Defendant contends plaintiff was at fault for abandonment and cruel treatment. We will first consider abandonment.

The abandonment of the matrimonial domicile by either spouse is considered to be fault for purposes of a separation. LSA-C.C. art. 138(5). In order for a party to prevail on an allegation of abandonment it must be shown the other party withdrew from the matrimonial domicile without lawful cause and has constantly refused to return. LSA-C.C. art. 143; O'Pry v. O'Pry, 425 So.2d 986 (La.App. 5th Cir. 1983).

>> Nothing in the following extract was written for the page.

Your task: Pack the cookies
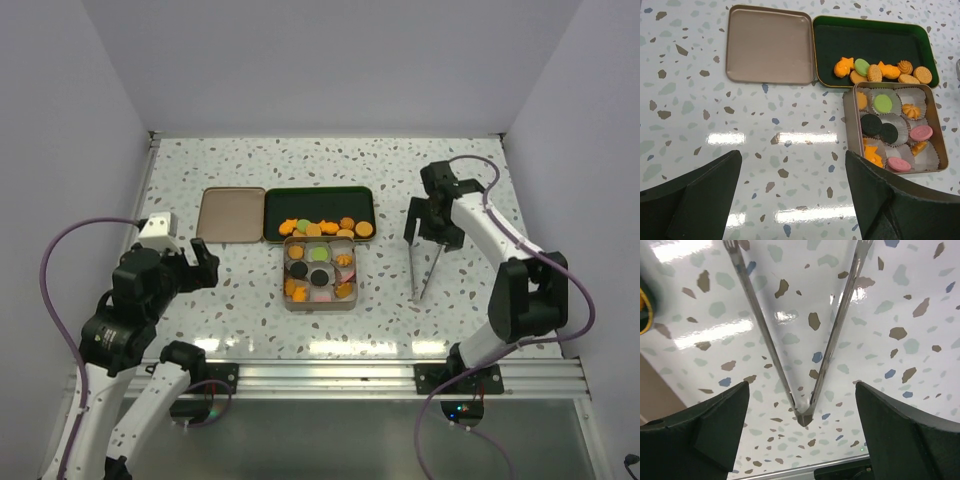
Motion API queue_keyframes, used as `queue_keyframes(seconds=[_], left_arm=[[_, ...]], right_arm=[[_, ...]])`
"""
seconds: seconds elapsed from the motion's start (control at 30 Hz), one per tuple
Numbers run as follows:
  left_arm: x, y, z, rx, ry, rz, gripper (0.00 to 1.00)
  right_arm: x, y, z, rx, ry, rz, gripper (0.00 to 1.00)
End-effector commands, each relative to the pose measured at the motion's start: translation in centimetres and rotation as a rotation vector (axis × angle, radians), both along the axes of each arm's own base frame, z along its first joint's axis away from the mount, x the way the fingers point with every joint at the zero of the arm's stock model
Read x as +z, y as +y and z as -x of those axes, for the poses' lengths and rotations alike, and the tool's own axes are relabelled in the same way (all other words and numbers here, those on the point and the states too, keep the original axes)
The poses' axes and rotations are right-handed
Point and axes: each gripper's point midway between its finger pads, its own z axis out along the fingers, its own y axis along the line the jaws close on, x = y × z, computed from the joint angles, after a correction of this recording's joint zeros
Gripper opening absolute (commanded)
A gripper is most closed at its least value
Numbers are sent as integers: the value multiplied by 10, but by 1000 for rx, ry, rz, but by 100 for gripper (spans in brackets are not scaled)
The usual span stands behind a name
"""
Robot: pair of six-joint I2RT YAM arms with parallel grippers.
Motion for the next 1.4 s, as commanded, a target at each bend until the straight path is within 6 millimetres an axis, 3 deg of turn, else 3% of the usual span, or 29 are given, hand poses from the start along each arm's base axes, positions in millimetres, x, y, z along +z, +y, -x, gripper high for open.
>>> queue_keyframes(seconds=[0.0, 0.27, 0.37, 0.4, 0.43, 0.57, 0.7, 0.9, 1.03, 1.3, 1.33, 1.37], left_arm=[[6, -3, -8, -14, -16, -9, 90], [-20, -7, -37, 43, 156, -35, 86], [-25, -10, -59, 94, 183, -19, 87], [-30, -8, -62, 107, 200, -31, 87], [-28, -9, -68, 118, 195, -30, 87], [-42, -3, -90, 170, 246, -96, 87], [-44, 9, -114, 223, 260, -155, 89], [-69, 38, -146, 304, 313, -163, 90], [-80, 43, -168, 312, 330, -93, 89], [-107, 57, -202, 316, 366, -97, 90], [-110, 59, -206, 322, 368, -98, 100], [-120, 62, -208, 332, 395, -100, 100]], right_arm=[[41, -8, 1, 5, -71, 23, 91], [75, 47, 11, 112, -138, -187, 91], [82, 81, 27, 182, -140, -225, 91], [84, 81, 26, 183, -149, -228, 91], [83, 97, 35, 214, -141, -250, 91], [87, 122, 56, 264, -144, -289, 91], [95, 126, 78, 272, -152, -312, 91], [105, 107, 105, 272, -162, -307, 91], [111, 96, 122, 268, -180, -316, 92], [108, 105, 117, 273, -162, -331, 92], [108, 107, 115, 277, -156, -335, 92], [108, 109, 112, 276, -150, -330, 92]])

A lawful cause for leaving is a defense to a claim of fault based upon abandonment. Harrington v. Campbell, 413 So.2d 297 (La.App. 3d Cir.1982); Lyles v. Lyles, 126 So.2d 859 (La.App. 2d Cir. 1961); Kendrick v. Kendrick, 236 La. 34, 106 So.2d 707 (1958). A single instance of cruel treatment by the other spouse may be sufficient to constitute lawful cause for leaving. See Seymour v. Seymour, 423 So.2d 770 (La.App. 4th Cir.1982); Gilberti v. Gilberti, 338 So.2d 971 (La.App. 4th Cir. 1976); Dejoie v. Dejoie, 224 La. 611, 70 So.2d 398 (1954). A person is not required to live in fear of receiving bodily harm. See Seymour v. Seymour, supra; Dejoie v. Dejoie, supra.

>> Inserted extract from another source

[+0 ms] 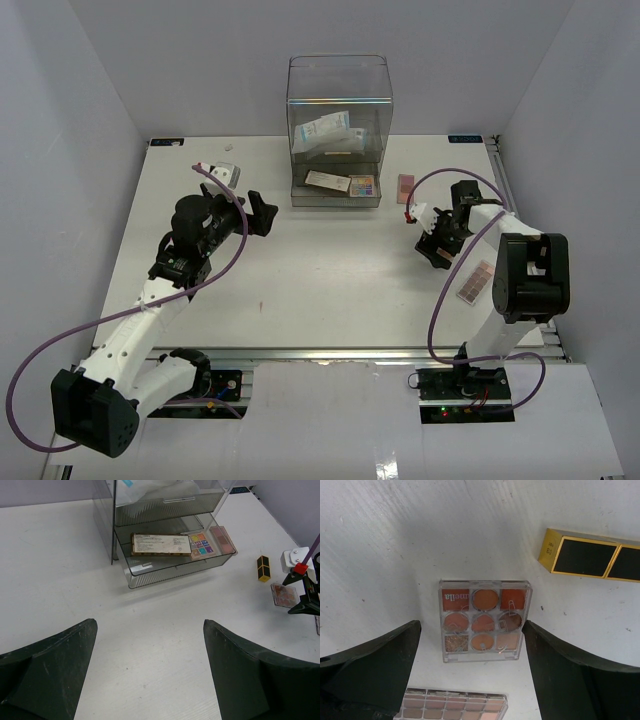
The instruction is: Organize the makeup
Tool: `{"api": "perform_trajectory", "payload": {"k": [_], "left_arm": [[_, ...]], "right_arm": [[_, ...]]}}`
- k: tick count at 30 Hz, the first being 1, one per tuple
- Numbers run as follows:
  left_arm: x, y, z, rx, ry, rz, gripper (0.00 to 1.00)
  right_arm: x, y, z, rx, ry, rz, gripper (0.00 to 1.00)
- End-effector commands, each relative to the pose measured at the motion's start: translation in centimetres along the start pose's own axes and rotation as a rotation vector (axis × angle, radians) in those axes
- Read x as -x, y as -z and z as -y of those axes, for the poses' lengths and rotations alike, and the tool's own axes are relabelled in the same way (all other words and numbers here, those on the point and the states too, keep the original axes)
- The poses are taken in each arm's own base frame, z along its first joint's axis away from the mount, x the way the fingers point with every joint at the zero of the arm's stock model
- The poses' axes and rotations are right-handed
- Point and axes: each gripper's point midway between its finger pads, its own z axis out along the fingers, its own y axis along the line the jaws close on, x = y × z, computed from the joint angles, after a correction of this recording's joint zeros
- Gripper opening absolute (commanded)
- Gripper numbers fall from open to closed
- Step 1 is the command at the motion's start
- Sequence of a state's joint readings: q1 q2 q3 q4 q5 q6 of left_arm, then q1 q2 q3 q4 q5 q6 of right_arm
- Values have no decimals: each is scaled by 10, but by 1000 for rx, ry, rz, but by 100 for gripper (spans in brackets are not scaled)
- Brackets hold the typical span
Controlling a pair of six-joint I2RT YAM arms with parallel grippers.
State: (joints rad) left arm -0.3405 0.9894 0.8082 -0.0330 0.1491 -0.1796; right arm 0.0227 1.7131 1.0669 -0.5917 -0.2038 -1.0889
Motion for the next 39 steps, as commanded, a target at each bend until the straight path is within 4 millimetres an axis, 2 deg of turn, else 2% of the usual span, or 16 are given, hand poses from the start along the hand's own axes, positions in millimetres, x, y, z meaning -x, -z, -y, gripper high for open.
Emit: {"api": "perform_trajectory", "payload": {"k": [1,7,14,19,23,29,35,39], "left_arm": [[1,1,-2,8,-15,9,98],[0,0,-1,1,-13,5,98],[-2,0,-2,8,-12,1,98],[-3,-2,-2,6,-12,-5,98],[-3,-1,-2,4,-12,-4,98],[-3,-1,-4,13,-15,-1,98],[-3,-1,-2,7,-15,-3,98],[-3,-1,-3,9,-14,-2,98]], "right_arm": [[2,2,13,-35,14,11,90],[13,18,19,-75,46,46,90],[11,12,18,-60,22,39,90],[16,18,19,-82,42,65,90],[1,14,30,-83,4,39,90],[-8,0,32,-41,-31,24,90],[-7,-7,30,-6,-46,49,92],[-5,-12,24,31,-44,65,98]]}}
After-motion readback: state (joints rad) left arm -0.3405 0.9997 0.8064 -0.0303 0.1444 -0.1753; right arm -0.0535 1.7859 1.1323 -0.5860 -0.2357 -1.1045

If plaintiff's testimony is accepted as true, she was justified in abandoning the matrimonial domicile in response to defendant's cruel treatment. The trial judge obviously found that plaintiff was telling the truth. Our task is to decide whether there was sufficient evidence to support such a finding.

The litigants were the only witnesses testifying to the events surrounding plaintiff's leaving the matrimonial domicile; other than the neighbor, Warren Wright, who merely confirmed that plaintiff came to his house with her children and called her father. There is no evidence directly corroborating plaintiff's version of the incident.[1] However, her testimony is corroborated by events occurring subsequent to her leaving. These events show that defendant becomes extremely upset and acts *174 irrationally and sometimes violently when he does not get his way. These events show a continuing pattern of conduct directed toward the plaintiff that supports a finding she was subjected to cruel treatment on the date she left the matrimonial domicile.

On July 3, 1983, the day after plaintiff left, she returned to the matrimonial domicile in her father's car to pick up some personal items. Defendant was there when she arrived. When plaintiff attempted to carry some things out to the car defendant demanded to know what she was removing from the house. Plaintiff testified defendant grabbed her from behind when she tried to go outside and began shaking and hitting her. Defendant stated he only seized an item she was carrying and tried to take it away from her. Plaintiff shouted for help and Wright, who was working in his garage, heard her. When Wright responded to this call for help, he saw plaintiff trying to leave the house and defendant trying to pull her back inside. Defendant had nearly pulled off plaintiff's blouse. Wright went over to try to protect plaintiff and prevent further physical confrontation between the spouses. At about this time plaintiff broke away from defendant and put the items she was carrying in the car. She then went to call the police. As plaintiff departed defendant tried to get into the car to see what plaintiff had removed from the house. Wright attempted to stop him and became engaged in a fight with the defendant.[2] Wright subdued the defendant and held him until the police arrived.

When a police officer arrived on the scene she separated Wright and defendant. Defendant was extremely upset and tried to continue the fight but the officer managed to restrain him. Defendant then wanted the officer to arrest Wright and when she refused the defendant began cursing her. The officer observed scratch marks on plaintiff's face and arms.